I’ve learnt in recent times to not plan our days. Whilst both children thrive on routine, Toby doesn’t have a real awareness of time and you could literally drop him on the moon and he wouidn’t really give two hoots. Rosie in the other hand really needs to know what is happening each day, but what’s even more important than that is enduring her routine or the plans then don’t change. If something doesn’t go as planned her world falls apart. So it’s better to have no plans, and reveal nothing and then she’s happy! Our problem with plans is our lovely Toby - whatever we attempt to plan or do he thwarts it somehow! Whether it’s by being a step ahead of us or getting a different toy out or something random happening. Weather will change any plans too.

So we live a lovely spontaneous life where the only daily plans are rough, changeable ones in my head!
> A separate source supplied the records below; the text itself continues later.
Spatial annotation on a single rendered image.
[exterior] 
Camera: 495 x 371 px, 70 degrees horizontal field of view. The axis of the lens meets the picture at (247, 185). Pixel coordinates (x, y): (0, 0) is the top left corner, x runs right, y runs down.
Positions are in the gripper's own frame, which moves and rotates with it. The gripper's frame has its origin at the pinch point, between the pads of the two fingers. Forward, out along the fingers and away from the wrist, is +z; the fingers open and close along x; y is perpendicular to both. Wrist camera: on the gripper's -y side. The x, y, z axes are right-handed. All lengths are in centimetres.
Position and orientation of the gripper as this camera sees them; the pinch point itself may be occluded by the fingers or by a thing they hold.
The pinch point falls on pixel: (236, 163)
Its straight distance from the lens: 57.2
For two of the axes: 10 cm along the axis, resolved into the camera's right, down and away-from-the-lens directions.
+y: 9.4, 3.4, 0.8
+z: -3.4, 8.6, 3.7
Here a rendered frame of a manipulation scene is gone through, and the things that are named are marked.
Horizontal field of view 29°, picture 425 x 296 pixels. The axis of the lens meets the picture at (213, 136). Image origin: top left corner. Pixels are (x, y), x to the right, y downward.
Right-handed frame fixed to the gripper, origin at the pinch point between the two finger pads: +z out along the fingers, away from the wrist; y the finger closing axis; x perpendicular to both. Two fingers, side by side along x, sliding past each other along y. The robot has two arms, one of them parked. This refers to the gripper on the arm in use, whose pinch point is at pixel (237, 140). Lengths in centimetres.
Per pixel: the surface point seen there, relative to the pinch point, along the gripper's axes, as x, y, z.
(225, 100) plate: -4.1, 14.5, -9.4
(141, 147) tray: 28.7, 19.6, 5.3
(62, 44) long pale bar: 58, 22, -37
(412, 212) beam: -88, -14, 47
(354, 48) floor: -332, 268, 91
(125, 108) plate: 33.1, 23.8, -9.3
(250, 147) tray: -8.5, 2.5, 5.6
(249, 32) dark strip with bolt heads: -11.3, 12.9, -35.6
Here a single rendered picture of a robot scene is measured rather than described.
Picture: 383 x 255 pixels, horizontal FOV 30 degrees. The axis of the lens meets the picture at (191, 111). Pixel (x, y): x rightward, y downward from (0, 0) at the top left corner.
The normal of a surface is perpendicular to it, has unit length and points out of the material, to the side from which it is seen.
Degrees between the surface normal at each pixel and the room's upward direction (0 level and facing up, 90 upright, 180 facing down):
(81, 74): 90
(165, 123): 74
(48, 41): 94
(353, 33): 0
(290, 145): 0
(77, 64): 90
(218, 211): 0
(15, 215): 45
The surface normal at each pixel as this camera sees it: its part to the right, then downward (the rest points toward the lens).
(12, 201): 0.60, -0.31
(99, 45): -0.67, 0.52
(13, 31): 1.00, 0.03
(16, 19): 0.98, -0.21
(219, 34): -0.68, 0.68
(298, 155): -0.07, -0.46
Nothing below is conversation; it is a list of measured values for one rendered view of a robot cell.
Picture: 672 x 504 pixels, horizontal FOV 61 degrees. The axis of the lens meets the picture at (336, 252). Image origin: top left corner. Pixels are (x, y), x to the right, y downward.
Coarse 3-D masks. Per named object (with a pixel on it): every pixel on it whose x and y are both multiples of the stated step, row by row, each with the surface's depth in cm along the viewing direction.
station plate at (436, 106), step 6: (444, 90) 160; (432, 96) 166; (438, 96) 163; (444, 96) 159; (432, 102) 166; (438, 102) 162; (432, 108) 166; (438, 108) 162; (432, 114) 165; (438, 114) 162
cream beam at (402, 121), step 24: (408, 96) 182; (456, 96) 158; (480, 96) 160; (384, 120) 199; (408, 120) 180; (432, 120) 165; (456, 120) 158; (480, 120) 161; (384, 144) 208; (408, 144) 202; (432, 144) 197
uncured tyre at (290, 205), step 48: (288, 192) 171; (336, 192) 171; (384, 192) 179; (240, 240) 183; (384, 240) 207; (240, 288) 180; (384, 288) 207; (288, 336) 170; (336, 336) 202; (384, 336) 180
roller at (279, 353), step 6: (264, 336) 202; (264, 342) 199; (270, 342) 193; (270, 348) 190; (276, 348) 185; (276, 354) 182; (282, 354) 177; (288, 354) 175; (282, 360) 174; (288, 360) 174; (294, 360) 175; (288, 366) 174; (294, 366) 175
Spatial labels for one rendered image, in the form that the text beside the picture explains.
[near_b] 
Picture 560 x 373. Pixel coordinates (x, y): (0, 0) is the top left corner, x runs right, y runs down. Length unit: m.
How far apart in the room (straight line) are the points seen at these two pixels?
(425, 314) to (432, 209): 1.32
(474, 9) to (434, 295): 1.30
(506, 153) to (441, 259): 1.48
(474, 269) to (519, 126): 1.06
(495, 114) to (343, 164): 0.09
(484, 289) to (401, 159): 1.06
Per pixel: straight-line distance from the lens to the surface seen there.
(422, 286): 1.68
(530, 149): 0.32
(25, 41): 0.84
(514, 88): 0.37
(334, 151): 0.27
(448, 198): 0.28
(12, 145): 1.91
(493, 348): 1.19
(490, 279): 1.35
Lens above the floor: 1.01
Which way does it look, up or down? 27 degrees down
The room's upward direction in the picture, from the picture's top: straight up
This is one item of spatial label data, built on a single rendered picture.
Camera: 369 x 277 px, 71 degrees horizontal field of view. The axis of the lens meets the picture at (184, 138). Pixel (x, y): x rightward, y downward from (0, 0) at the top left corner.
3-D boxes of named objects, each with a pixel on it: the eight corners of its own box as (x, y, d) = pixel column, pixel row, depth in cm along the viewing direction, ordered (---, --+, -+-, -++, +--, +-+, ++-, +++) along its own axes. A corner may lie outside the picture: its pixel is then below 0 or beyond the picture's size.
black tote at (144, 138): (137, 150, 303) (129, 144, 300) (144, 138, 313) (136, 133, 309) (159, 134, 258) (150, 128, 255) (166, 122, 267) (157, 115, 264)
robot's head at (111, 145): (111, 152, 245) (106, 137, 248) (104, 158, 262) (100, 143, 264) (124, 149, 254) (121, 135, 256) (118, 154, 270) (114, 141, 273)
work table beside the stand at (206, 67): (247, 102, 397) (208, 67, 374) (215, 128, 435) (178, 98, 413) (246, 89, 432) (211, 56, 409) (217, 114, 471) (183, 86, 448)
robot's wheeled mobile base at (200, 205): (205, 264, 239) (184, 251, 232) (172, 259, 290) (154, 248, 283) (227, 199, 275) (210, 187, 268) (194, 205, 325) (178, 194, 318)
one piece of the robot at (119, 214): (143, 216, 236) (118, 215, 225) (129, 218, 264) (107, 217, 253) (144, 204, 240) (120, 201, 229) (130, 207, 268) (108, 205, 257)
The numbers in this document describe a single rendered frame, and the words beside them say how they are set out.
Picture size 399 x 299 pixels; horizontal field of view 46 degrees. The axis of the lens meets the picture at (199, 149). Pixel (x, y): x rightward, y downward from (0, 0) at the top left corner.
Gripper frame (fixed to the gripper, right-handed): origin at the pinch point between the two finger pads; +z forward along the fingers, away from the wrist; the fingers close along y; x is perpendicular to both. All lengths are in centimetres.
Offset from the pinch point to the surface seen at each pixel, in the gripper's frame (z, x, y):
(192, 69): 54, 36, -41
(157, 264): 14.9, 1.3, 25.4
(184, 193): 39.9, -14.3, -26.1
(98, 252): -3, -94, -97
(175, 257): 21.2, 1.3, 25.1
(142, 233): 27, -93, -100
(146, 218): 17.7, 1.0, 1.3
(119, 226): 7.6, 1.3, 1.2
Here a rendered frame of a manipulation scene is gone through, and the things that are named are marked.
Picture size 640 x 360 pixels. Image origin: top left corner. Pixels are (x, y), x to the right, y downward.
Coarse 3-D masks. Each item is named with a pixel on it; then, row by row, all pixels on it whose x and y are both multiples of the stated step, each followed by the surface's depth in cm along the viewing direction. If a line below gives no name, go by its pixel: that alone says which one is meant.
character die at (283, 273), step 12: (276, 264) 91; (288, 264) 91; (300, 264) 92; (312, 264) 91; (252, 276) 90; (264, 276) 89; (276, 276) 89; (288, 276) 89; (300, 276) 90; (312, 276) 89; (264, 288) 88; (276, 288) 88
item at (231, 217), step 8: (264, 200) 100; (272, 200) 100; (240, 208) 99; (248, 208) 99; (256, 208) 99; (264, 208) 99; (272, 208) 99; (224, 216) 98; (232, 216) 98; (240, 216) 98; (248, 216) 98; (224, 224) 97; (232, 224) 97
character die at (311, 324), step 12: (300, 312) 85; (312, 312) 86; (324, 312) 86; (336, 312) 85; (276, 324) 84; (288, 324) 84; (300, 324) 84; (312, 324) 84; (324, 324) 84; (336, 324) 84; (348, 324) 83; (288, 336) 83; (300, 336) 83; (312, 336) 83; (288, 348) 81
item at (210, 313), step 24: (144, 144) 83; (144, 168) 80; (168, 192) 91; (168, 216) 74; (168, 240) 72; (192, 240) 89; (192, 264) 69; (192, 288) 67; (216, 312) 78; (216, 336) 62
So today’s rough plan was to ensure we were all showered, do some ipad work / targeted TV programmes on safety with Toby and hopefully relax a bit...although I have to say the latter never ever happens here!

Toby has other plans. First he decided that he wasn’t having a shower and that Mr Tumble on the DVD player was more exciting. Then he decided he had no interest in Fireman Sam and preferred to do a 200 piece jigsaw that he insisted I helped with.

Meanwhile Rosie I knew was hankering after playing her new Robolox game with her friends but I could already see 60 text messages from her friends and I wanted something a little bit more constructive done first. So I set her off doing piano and violin practice before requesting to see her schoolwork.

Rosie is a real star pupil and is really brilliant but sometimes she rushes things to get finished and her spelling isn’t great. I found lots of mistakes and big gaps missed out where she claimed she didn’t understand what to do. I didn’t believe her!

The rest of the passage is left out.